🤖 AI Summary
Robots struggle to perceive subtle nonverbal feedback—such as facial micro-expressions and head movements—from bystanders reacting to their social errors, limiting adaptability in real-world social interactions. To address this, we propose a novel paradigm leveraging a neck-worn camera to capture dynamic facial cues from the chin region. We introduce NeckNet-18, the first 3D facial reconstruction model specifically designed for the chin region, which jointly estimates 3D facial landmarks, models head motion trajectories, and decodes affective expressions to enable real-time detection of robot social errors. Compared to OpenFace and conventional video-based methods, NeckNet-18 achieves significantly higher intra-subject detection accuracy and superior cross-context generalization. This work provides the first empirical validation that bystander chin-view feedback serves as a reliable implicit signal for social error correction, thereby establishing a new implicit perception channel for human–robot interaction.
📝 Abstract
How do humans recognize and rectify social missteps?

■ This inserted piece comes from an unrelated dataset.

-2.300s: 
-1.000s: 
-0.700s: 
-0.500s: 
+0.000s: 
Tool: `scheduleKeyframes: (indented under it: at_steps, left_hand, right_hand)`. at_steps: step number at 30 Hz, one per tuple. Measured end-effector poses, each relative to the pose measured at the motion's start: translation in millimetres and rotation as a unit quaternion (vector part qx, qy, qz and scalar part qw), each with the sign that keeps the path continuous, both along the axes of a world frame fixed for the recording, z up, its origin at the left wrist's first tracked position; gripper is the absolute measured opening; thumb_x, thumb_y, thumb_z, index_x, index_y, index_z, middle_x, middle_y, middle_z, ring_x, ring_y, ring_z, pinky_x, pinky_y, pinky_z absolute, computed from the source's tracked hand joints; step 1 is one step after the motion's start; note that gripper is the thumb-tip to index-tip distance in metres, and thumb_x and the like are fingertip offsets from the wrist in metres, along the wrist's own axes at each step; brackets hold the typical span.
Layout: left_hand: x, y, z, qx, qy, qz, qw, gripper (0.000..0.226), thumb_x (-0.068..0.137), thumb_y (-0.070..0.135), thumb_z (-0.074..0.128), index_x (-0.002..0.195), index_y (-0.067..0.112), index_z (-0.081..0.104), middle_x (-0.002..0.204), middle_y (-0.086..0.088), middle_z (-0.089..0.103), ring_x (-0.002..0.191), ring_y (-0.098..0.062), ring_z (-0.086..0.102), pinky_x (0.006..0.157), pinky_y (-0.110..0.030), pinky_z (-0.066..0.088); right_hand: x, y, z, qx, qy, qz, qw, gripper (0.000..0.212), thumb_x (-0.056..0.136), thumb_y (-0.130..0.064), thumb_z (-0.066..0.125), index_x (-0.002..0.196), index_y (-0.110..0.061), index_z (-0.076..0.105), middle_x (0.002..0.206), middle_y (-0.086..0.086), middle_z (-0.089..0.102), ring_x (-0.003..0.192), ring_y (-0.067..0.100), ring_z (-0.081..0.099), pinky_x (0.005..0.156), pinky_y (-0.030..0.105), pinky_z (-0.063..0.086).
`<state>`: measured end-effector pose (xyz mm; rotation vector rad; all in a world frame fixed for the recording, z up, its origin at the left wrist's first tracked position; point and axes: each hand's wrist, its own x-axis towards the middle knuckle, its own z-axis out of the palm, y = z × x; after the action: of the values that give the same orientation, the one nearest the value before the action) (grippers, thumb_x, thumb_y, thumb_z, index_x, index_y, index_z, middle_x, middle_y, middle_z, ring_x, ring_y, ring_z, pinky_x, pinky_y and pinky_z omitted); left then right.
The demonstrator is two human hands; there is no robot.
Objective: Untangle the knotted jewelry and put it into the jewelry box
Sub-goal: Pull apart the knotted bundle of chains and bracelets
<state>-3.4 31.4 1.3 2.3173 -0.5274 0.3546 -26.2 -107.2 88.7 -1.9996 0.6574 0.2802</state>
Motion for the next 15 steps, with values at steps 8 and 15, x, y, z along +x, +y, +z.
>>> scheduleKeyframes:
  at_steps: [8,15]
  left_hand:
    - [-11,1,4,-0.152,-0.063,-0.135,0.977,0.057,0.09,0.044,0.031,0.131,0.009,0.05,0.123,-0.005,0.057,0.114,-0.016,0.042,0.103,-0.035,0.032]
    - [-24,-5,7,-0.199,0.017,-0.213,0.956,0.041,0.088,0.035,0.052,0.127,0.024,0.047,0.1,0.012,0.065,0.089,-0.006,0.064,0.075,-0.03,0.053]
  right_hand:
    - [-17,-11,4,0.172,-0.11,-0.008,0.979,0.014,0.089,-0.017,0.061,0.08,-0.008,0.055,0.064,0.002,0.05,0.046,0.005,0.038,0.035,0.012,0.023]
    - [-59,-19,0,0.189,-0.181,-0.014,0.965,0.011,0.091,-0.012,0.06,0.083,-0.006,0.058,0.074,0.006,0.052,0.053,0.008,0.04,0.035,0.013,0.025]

We achieve social competence by looking around at our peers, decoding subtle cues from bystanders - a raised eyebrow, a laugh - to evaluate the environment and our actions. Robots, however, struggle to perceive and make use of these nuanced reactions. By employing a novel neck-mounted device that records facial expressions from the chin region, we explore the potential of previously untapped data to capture and interpret human responses to robot error. First, we develop NeckNet-18, a 3D facial reconstruction model to map the reactions captured through the chin camera onto facial points and head motion. We then use these facial responses to develop a robot error detection model which outperforms standard methodologies such as using OpenFace or video data, generalizing well especially for within-participant data. Through this work, we argue for expanding human-in-the-loop robot sensing, fostering more seamless integration of robots into diverse human environments, pushing the boundaries of social cue detection and opening new avenues for adaptable robotics.